Did you actually profile this?

Anyway, I wouldn't worry about stuff like this, you're not going to win any performance problem by eliminating a few bytes or one virtual dereference.

In fairness, the performance implications of virtual calls doesn't extend to just the virtual function dereference. In many cases the use of virtual functions for polymorphism specifically can prevent the compiler (or linker, if you have link-time optimization enabled) from inlining the function call because by definition, it doesn't know at compile time which implementation will be called. This may be true even in cases where it's fairly obvious from the programmer's perspective which implementation will be called, as the compiler needs to be able to prove to itself that a particular implementation will be used in a specific spot to inline it.

But yes, did you actually profile this and discover that the virtual call was the cause of your performance problems?

Did you try restructuring your code to move any problematic virtual functions out of inner loops?

It's hard to evaluate whether this was an actual issue without code...

4 hours ago, Alundra said:

Any opinion about this ?

If you're ever in the situation where you have a pointer to an abstract interface, but need to call a virtual function that's basically asking "what kind of object are you, really", then you're abusing/breaking the rules of OO. There's probably a different design you could use where this problem doesn't exist in the first place.

4 hours ago, Alundra said:

Using virtual cost more performance, without virtual you have more memory used.

Using virtual adds 8 bytes to each instance (assuming you weren't using it before).

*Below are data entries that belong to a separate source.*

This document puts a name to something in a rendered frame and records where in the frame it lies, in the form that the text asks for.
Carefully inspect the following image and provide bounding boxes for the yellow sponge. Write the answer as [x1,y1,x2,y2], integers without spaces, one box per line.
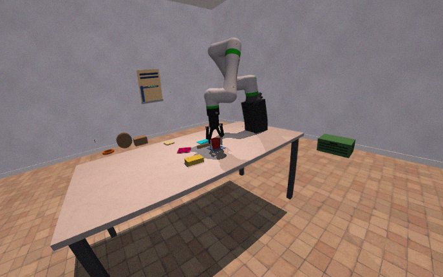
[184,154,204,166]

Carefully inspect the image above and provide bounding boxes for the dark red cup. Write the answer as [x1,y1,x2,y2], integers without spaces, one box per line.
[211,138,220,149]

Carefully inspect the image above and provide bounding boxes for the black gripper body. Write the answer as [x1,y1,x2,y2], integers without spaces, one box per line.
[209,115,220,130]

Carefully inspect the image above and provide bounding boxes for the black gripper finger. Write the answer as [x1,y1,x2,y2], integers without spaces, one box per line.
[216,123,224,145]
[205,126,215,148]

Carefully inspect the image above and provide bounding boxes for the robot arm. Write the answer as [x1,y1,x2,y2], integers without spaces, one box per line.
[204,37,263,117]

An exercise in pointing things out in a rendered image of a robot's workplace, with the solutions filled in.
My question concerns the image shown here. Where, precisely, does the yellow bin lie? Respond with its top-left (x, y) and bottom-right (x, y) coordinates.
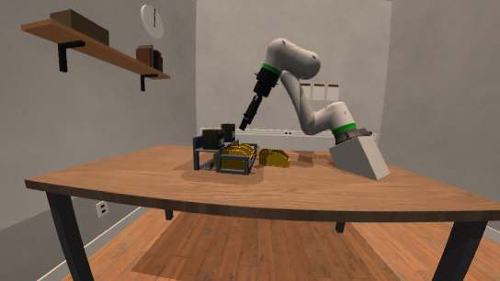
top-left (258, 149), bottom-right (290, 168)
top-left (213, 150), bottom-right (247, 170)
top-left (231, 143), bottom-right (255, 158)
top-left (225, 146), bottom-right (253, 162)

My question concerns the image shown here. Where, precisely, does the grey metal shelf rack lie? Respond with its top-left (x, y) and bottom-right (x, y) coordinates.
top-left (193, 136), bottom-right (259, 175)

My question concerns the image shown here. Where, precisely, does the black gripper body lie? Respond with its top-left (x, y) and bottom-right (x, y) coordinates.
top-left (254, 81), bottom-right (272, 103)

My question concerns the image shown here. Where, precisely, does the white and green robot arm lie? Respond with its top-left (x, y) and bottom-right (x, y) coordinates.
top-left (255, 39), bottom-right (372, 145)

Accessing any memory (whether it's the 8-byte vtable pointer, or the 1? byte type ID) can be 10x more expensive than a virtual function call, if that memory is cold.

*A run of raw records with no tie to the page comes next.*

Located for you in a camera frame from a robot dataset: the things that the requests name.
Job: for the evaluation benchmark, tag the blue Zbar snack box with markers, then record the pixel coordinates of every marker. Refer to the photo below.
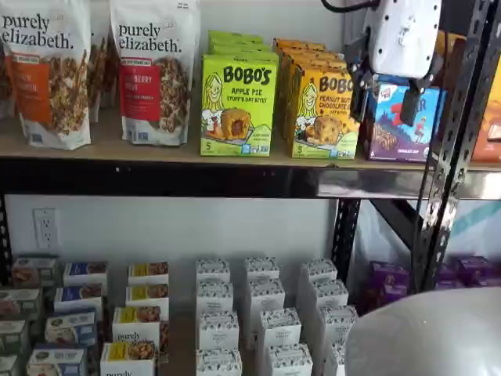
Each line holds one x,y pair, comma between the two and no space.
391,137

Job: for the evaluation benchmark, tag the green Bobo's apple pie box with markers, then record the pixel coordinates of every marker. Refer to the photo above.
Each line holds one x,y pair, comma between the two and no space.
238,43
238,117
235,35
242,50

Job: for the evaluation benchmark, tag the white wall power outlet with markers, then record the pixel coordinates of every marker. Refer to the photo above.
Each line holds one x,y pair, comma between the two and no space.
46,229

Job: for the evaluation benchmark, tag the wooden shelf board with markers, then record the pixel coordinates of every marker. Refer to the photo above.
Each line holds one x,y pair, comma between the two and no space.
109,150
485,166

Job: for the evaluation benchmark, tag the black metal shelf rack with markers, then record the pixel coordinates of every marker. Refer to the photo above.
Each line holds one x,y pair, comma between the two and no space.
156,178

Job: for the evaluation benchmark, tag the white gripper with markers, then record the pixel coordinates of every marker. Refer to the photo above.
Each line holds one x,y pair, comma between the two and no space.
403,39

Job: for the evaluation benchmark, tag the red label granola bag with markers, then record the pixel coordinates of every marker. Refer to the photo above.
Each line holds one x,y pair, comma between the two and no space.
156,98

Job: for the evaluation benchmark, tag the orange Bobo's oat bites box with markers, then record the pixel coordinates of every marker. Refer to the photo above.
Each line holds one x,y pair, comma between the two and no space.
305,51
313,59
325,133
297,43

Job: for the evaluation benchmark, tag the green label granola box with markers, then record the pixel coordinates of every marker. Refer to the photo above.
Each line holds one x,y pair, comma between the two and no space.
19,303
33,272
8,366
13,337

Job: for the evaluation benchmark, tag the white patterned carton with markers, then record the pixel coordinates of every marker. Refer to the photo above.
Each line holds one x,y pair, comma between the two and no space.
290,360
266,293
218,329
214,293
218,362
319,268
213,268
337,321
262,267
329,291
278,325
336,360

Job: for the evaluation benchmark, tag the purple snack box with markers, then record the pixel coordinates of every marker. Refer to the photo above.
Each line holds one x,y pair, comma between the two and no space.
477,264
387,295
450,278
487,280
391,272

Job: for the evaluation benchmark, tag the white granola bag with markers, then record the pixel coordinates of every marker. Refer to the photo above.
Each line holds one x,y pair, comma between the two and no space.
95,70
109,70

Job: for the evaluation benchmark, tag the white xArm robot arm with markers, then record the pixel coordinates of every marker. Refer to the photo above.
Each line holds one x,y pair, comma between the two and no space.
430,337

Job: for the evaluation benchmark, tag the blue label granola box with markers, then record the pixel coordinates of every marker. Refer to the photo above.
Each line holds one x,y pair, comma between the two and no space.
56,362
78,297
84,272
70,327

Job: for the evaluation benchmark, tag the yellow label granola box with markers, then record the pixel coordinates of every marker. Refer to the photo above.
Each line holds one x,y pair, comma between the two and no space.
136,325
128,358
146,293
148,272

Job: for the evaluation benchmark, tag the orange label granola bag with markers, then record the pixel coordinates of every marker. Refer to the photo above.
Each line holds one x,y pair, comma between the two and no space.
47,98

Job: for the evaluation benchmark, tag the orange cardboard box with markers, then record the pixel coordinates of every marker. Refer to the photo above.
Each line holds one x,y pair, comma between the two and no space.
487,113
450,58

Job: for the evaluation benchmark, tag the Purely Elizabeth small boxes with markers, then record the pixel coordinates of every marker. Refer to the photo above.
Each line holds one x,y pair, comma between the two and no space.
182,344

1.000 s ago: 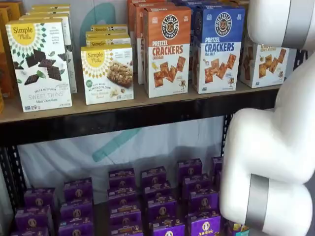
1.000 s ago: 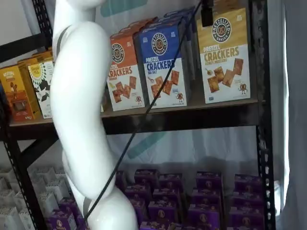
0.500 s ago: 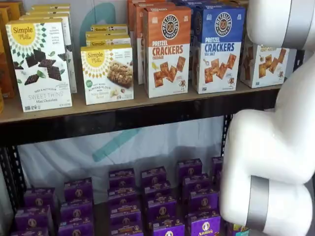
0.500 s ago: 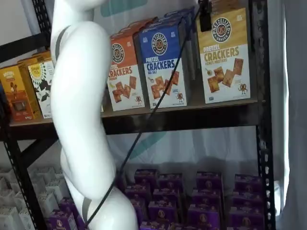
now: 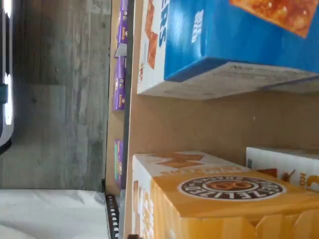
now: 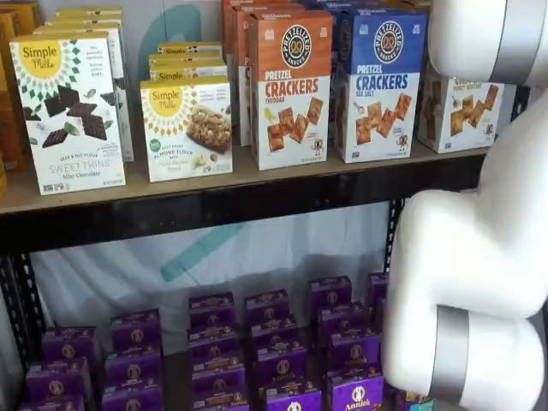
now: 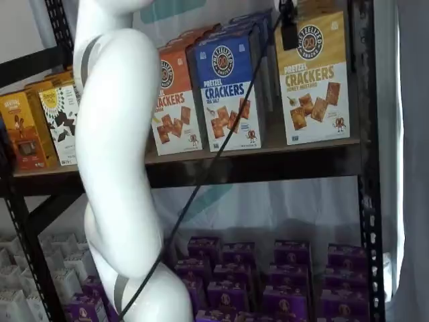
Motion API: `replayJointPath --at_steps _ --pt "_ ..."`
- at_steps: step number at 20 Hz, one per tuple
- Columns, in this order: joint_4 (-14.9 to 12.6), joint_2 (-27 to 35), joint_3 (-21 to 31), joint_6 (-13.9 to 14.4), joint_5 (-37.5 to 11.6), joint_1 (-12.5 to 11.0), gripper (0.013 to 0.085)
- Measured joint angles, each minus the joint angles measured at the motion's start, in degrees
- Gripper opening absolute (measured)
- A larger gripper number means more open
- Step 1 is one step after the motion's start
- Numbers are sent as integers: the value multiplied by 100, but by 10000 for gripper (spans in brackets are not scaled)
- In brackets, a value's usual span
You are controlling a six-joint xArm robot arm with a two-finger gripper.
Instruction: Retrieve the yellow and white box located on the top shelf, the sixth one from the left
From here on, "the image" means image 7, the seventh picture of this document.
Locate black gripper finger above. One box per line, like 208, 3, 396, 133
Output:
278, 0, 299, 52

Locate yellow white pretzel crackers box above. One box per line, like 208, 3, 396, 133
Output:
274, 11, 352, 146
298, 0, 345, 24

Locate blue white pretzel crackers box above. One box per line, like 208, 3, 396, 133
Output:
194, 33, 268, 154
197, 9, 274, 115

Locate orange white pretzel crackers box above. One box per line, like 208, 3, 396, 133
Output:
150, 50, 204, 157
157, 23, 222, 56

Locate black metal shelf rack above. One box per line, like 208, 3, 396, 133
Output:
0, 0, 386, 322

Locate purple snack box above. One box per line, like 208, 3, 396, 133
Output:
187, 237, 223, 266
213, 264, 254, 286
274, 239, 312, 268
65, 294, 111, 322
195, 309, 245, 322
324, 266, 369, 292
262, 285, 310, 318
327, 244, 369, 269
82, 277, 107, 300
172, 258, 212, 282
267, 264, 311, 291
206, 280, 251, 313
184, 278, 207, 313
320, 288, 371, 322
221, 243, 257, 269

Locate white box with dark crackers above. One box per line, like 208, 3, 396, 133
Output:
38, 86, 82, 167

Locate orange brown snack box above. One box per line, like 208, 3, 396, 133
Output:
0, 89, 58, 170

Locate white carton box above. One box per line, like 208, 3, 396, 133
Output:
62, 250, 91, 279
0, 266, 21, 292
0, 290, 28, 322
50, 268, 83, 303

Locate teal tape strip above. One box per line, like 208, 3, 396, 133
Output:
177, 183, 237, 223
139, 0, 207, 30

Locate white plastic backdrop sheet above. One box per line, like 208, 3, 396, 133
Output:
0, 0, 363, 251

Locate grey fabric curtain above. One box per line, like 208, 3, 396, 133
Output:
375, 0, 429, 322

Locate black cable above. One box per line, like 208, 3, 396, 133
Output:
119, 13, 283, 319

This is a micro-optimisation, and micro-optimizations depend on all of the precise, specific nuanced details of the specific program that you're optimizing, so there's no general rule you can apply here that will tell you which one will be nanoseconds faster than the other.

This is basically an ActorComponent, the renderer look at the ID to use the correct rendering function :
StaticMesh / AnimatedMesh / ParticleSystem / Billboard...
Theorically it can be called only once when rendering the frame if the code is correctly structured.
I changed that 2 years ago and I was just thinking the last day about it and then asked here to have opinion.
Unfortunately I didn't looked the performance before and after at this time...

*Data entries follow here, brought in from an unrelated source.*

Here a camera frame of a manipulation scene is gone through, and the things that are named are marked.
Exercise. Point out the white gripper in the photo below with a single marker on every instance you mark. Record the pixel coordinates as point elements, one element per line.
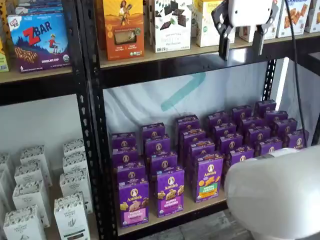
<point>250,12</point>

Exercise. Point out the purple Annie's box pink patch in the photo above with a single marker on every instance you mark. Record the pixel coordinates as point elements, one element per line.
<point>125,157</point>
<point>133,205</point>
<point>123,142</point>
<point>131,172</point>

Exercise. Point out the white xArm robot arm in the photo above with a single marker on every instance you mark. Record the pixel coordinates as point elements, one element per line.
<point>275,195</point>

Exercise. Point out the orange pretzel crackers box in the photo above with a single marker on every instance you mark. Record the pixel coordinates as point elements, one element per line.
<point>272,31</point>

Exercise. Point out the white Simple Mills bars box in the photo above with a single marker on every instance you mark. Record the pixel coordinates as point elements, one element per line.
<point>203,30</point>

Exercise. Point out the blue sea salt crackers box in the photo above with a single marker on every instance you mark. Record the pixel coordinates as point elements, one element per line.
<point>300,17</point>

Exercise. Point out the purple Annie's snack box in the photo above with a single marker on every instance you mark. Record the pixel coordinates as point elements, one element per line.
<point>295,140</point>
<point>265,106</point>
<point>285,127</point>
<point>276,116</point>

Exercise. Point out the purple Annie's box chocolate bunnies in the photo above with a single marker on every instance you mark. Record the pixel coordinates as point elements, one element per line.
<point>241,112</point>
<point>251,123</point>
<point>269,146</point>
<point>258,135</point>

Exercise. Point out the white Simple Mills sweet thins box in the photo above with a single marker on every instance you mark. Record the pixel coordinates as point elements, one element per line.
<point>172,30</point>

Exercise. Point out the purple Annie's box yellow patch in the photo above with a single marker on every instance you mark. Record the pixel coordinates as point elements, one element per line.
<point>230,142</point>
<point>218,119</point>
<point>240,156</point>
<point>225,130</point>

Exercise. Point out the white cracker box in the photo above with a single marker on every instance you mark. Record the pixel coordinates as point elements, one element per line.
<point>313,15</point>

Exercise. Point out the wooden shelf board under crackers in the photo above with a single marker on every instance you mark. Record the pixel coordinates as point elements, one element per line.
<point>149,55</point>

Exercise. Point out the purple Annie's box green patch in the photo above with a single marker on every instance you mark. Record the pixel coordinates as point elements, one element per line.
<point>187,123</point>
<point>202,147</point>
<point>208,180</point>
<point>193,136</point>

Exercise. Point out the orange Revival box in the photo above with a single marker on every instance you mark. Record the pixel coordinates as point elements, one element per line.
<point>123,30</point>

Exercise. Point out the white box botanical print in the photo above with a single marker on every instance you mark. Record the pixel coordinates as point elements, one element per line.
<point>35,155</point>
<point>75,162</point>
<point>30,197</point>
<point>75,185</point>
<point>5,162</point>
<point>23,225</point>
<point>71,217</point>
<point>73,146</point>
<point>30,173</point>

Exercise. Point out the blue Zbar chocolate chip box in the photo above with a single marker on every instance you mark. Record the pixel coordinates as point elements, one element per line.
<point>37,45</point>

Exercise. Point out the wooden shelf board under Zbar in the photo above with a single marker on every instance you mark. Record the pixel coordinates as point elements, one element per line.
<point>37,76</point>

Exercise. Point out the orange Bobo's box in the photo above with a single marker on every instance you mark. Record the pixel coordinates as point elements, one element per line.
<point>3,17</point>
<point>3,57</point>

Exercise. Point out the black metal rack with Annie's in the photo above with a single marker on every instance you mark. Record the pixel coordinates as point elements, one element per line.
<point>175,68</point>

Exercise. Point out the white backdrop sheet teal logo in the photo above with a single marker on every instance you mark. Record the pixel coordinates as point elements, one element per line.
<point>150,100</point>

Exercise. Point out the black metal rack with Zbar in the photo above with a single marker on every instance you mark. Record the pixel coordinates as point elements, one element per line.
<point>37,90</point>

On 5/26/2018 at 12:12 PM, Alundra said:

This is basically an ActorComponent, the renderer look at the ID to use the correct rendering function

That's a sign of a non-scaling design.  It means the design is closed to extension.  It can work with a small personal project, but the general advice will be "don't do that".

Generally you should pass commands to objects. Instead of asking what type it is so the caller can know what to do, ask the object what it's method should be. Then either pool them up for batch processing, or invoke the method directly.

 

Written differently, don't do this:

if( actor->GetType() == ActorType::Wizard) { ... do wizard thing ... }

else if (actor->GetType() == ActorType::Warrior) { ... do warrior thing... }

else if (actor->GetType() == ActorType::Thief) { ... do thief thing... }

...

Do this instead:

actor->DoTheThing();

 

or in your case:

renderFunc = thing->GetPreferredRenderFunction();

 

On 5/26/2018 at 12:12 PM, Alundra said:

Theorically it can be called only once when rendering the frame if the code is correctly structured.

If you're talking about theoretic performance, with some template magic it can be turned into a non-virtual function and a const static value, each class will need to specialize the value to be unique to it. If the compiler makes some constexpr optimizations even that can potentially become a no-op directly looking at the constant value.  It could be an integer value that is part of the class/struct with a non-virtual template function that returns that value directly.

 

But out in the real world, it is common enough to have a member variable and options are set by data.  Designers, artists, and other implementers will use tools to select the right data value from a list. The data gets read in and processed, and whatever data value happens to be there at run time is the choice that is made.